Ela ficou na ponta dos pés, chegando bem perto do ouvido de Samuel Palmeira, e falou em voz suave.
Enquanto falava, o hálito quente e úmido de Sofia Palmeira roçava a orelha de Samuel Palmeira. Ele se arrepiou por inteiro e, num impulso, afastou Sofia Palmeira:
— Sofia Palmeira, você sabe com quem está falando?!
Mal tinha terminado de se derreter em carinhos com Tomás Cruz, e já vinha se insinuar para ele. Samuel Palmeira pensou que Sofia Palmeira estava se tornando alguém sem valor algum.
Pegando Sofia Palmeira de surpresa, ela quase caiu, mas Tomás Cruz foi rápido e a segurou.
— Está tudo bem?
Acolhida nos braços de Tomás Cruz, Sofia Palmeira balançou a cabeça e respondeu:
— Estou bem, de verdade, está tudo certo.
Tomás Cruz assentiu, mas olhou para Samuel Palmeira com um olhar sério e disse:
— Um homem feito, colocando a mão em uma mulher... Você não tem vergonha, não?
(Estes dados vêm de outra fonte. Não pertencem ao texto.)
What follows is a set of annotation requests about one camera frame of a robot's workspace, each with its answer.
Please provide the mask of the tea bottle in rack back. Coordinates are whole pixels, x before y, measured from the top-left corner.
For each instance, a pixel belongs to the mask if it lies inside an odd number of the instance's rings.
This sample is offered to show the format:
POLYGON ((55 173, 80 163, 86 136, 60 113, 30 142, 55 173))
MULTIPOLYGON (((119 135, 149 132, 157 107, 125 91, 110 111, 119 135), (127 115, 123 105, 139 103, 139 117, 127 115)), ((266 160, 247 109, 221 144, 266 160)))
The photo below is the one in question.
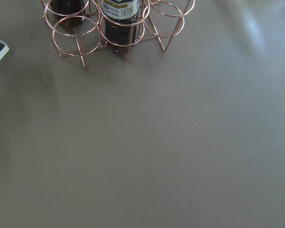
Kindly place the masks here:
POLYGON ((115 53, 125 54, 136 41, 139 0, 103 0, 101 6, 105 19, 105 37, 108 48, 115 53))

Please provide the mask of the tea bottle in rack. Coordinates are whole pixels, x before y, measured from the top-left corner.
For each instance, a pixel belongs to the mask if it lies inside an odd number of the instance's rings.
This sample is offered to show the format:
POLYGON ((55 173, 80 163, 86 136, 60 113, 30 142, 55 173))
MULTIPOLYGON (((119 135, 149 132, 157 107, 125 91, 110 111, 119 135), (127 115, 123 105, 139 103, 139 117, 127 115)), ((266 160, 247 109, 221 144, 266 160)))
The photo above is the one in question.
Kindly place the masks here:
MULTIPOLYGON (((55 20, 59 21, 76 12, 77 15, 85 14, 85 2, 83 0, 52 0, 50 3, 51 10, 57 14, 54 14, 55 20)), ((64 27, 76 27, 83 22, 82 17, 71 17, 60 22, 61 26, 64 27)))
POLYGON ((115 53, 125 54, 136 41, 139 0, 103 0, 101 6, 105 19, 105 37, 108 48, 115 53))

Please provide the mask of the tea bottle in rack front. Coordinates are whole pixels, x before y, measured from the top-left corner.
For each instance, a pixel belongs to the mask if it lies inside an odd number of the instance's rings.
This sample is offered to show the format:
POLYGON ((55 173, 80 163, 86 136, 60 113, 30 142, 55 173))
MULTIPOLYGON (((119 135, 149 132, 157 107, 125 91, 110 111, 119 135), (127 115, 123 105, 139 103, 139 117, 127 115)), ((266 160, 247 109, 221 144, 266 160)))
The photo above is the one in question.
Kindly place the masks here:
MULTIPOLYGON (((77 15, 85 14, 85 2, 83 0, 52 0, 50 3, 51 10, 57 14, 54 14, 55 20, 59 21, 76 12, 77 15)), ((61 26, 64 27, 76 27, 83 22, 82 17, 71 17, 60 22, 61 26)))

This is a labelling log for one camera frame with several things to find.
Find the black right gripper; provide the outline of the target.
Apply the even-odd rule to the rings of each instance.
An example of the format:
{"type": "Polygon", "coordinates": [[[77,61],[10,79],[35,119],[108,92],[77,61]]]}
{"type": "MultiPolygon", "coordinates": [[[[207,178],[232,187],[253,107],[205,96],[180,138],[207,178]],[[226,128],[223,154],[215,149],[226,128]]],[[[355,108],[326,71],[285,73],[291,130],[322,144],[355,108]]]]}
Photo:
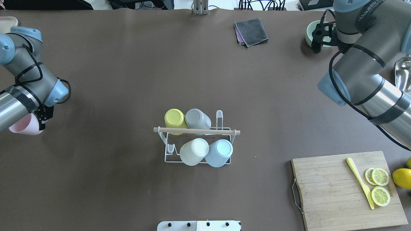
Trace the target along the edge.
{"type": "Polygon", "coordinates": [[[339,47],[339,50],[345,48],[345,43],[343,43],[340,39],[337,37],[337,28],[336,24],[334,26],[334,31],[333,31],[333,37],[331,38],[330,42],[325,42],[323,41],[323,35],[322,35],[322,30],[321,30],[321,24],[326,23],[326,22],[321,22],[317,24],[316,29],[314,29],[312,36],[312,44],[311,44],[311,49],[315,54],[318,54],[322,50],[322,45],[327,44],[331,47],[339,47]]]}

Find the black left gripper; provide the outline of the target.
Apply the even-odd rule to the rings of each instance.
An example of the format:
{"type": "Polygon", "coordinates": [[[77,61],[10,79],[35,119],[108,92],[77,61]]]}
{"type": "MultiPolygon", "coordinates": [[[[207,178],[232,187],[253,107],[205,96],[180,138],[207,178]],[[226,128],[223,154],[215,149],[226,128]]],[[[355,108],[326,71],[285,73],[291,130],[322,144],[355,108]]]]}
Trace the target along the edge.
{"type": "Polygon", "coordinates": [[[40,131],[45,130],[46,122],[53,117],[53,110],[54,106],[49,107],[43,104],[32,112],[37,118],[40,131]]]}

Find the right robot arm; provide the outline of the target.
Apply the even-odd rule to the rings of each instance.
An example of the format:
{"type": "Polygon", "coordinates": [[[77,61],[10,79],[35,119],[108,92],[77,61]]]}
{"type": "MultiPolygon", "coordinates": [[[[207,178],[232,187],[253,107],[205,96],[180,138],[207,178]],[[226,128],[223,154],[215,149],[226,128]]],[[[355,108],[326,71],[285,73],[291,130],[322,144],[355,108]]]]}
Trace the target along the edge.
{"type": "Polygon", "coordinates": [[[318,89],[335,103],[348,104],[397,145],[410,150],[410,95],[380,72],[400,53],[410,54],[410,4],[402,0],[335,0],[335,22],[317,24],[312,49],[324,36],[343,56],[318,89]]]}

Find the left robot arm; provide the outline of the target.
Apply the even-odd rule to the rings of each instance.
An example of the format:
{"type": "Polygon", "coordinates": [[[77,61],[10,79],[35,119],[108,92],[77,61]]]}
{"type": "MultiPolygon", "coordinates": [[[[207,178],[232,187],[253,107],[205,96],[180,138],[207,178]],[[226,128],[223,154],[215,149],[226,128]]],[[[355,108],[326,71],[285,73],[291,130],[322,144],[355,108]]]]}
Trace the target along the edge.
{"type": "Polygon", "coordinates": [[[56,77],[43,63],[41,32],[12,26],[9,33],[1,34],[1,65],[15,80],[1,91],[1,131],[29,114],[34,114],[43,131],[53,117],[54,106],[65,103],[72,90],[67,80],[56,77]]]}

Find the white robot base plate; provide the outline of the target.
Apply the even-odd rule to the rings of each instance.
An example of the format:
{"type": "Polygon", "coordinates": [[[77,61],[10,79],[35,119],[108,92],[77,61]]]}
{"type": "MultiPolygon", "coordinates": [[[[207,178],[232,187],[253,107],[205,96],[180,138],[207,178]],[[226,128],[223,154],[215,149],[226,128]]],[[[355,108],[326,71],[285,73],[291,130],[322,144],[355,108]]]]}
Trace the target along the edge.
{"type": "Polygon", "coordinates": [[[236,220],[198,220],[198,221],[163,221],[157,225],[157,231],[241,231],[240,221],[236,220]]]}

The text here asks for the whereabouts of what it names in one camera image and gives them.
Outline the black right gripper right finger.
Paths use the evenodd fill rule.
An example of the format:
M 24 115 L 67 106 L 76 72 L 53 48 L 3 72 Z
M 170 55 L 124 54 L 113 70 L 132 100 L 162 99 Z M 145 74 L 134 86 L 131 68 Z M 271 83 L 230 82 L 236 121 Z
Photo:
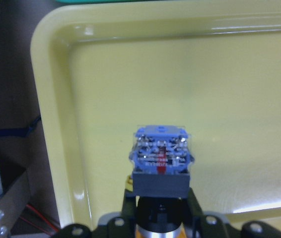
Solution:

Samuel Palmeira olhou para Tomás Cruz com expressão inocente, franzindo levemente a testa:
— Quando foi que eu encostei nela?
Melhor não discutir com quem está bêbado, pensou.
Samuel Palmeira concluiu para Tomás Cruz:
— Vamos conversar depois que vocês dois estiverem sóbrios.
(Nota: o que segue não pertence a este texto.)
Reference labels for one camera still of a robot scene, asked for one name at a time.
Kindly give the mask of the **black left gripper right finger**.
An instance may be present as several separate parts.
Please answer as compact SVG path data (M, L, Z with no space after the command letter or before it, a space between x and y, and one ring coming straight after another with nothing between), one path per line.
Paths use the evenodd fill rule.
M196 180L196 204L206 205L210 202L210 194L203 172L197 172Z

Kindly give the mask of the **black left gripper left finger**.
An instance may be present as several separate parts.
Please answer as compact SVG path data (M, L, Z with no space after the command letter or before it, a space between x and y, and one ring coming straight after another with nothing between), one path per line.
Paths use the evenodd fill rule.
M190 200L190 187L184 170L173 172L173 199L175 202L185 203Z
Sofia Palmeira e Tomás Cruz responderam em uníssono:
— Não estamos bêbados!
Samuel Palmeira apenas suspirou:
— Certo, vocês estão sóbrios, sim, claro...
Dentre eles, Melina Barbosa era quem tinha bebido menos, então estava um pouco mais lúcida.
Ela disse:
— Chega, vamos para casa comigo.
Melina Barbosa então se voltou para Samuel Palmeira:
— Desculpa, eles beberam demais, não foi por mal.
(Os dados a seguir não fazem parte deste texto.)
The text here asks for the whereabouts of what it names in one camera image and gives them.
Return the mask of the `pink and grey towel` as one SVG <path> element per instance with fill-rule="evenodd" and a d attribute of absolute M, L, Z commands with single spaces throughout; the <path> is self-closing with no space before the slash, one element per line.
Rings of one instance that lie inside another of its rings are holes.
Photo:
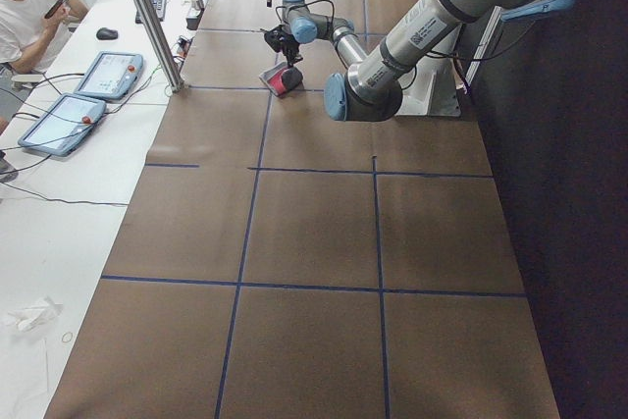
<path fill-rule="evenodd" d="M 281 62 L 259 75 L 262 83 L 277 97 L 281 97 L 297 88 L 303 81 L 299 68 Z"/>

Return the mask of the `black tray on table edge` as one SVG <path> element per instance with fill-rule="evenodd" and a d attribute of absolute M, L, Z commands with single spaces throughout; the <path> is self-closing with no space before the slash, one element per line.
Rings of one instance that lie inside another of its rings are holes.
<path fill-rule="evenodd" d="M 203 17 L 209 0 L 190 0 L 189 8 L 185 17 L 186 28 L 197 30 Z"/>

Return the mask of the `black computer mouse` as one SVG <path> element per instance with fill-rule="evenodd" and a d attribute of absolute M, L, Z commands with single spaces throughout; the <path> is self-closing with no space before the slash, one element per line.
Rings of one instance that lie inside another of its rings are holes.
<path fill-rule="evenodd" d="M 101 41 L 116 40 L 119 37 L 119 33 L 115 29 L 102 27 L 96 31 L 96 38 Z"/>

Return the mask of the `far blue teach pendant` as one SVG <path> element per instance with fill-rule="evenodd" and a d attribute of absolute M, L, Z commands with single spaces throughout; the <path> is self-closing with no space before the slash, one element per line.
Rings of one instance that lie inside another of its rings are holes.
<path fill-rule="evenodd" d="M 101 51 L 82 76 L 74 94 L 115 101 L 123 98 L 139 78 L 144 65 L 140 54 Z"/>

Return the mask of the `blue teach pendant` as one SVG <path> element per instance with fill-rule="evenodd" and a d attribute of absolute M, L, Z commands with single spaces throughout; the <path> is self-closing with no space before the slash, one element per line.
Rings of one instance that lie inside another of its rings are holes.
<path fill-rule="evenodd" d="M 18 146 L 51 156 L 68 156 L 96 128 L 106 108 L 103 100 L 64 93 L 19 138 Z"/>
<path fill-rule="evenodd" d="M 139 78 L 144 65 L 140 54 L 101 51 L 82 76 L 74 94 L 115 101 L 123 98 Z"/>

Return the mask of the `seated person in white shirt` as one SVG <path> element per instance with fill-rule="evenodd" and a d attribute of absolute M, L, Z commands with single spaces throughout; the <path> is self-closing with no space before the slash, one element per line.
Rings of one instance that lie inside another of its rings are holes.
<path fill-rule="evenodd" d="M 81 0 L 1 0 L 1 63 L 16 74 L 44 73 L 82 20 Z"/>

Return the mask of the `near blue teach pendant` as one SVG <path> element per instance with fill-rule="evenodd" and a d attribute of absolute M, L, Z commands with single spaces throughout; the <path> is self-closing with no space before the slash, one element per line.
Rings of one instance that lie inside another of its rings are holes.
<path fill-rule="evenodd" d="M 64 93 L 19 138 L 18 146 L 51 156 L 68 156 L 96 128 L 106 108 L 103 100 Z"/>

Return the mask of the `crumpled white tissue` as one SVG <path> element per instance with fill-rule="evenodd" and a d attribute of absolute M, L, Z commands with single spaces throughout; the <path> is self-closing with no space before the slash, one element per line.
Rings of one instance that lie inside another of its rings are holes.
<path fill-rule="evenodd" d="M 47 325 L 63 312 L 64 305 L 50 296 L 39 297 L 31 305 L 16 308 L 1 316 L 1 324 L 17 333 L 26 333 Z"/>

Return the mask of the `aluminium frame post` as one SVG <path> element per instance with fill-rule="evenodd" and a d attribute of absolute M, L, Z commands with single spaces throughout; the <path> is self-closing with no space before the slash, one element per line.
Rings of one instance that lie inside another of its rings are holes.
<path fill-rule="evenodd" d="M 183 88 L 183 78 L 171 54 L 171 48 L 161 27 L 161 23 L 158 20 L 153 4 L 151 0 L 133 0 L 133 2 L 140 13 L 142 24 L 161 69 L 166 76 L 169 87 L 173 93 L 177 93 Z"/>
Samuel Palmeira encarou Melina Barbosa, assentiu e respondeu:
— Sem problema.
De repente, Tomás Cruz se mexeu, colocou a cabeça para frente e disse para Melina Barbosa:
— Não quero ir para casa. Quero ir para sua casa.
Sofia Palmeira, que também acordou, logo entrou na conversa:
— Eu também vou. Onde vocês forem, eu vou junto.
Melina Barbosa já estava com dor de cabeça.
A casa era grande, cabia todo mundo, mas...
Será que Gustavo Ferreira aceitaria aquilo?
Tomás Cruz então soltou um sopro no rosto de Melina Barbosa e insistiu:
— O que foi? Não tem coragem de nos levar para casa? Estou proibido de aparecer lá? Seu marido não gosta de mim?
— Não é isso...
Melina Barbosa sentia a enxaqueca aumentar. Como explicar para um bêbado? Não adiantaria falar nada agora.
De repente, Melina Barbosa sentiu um olhar estranho pousado sobre ela.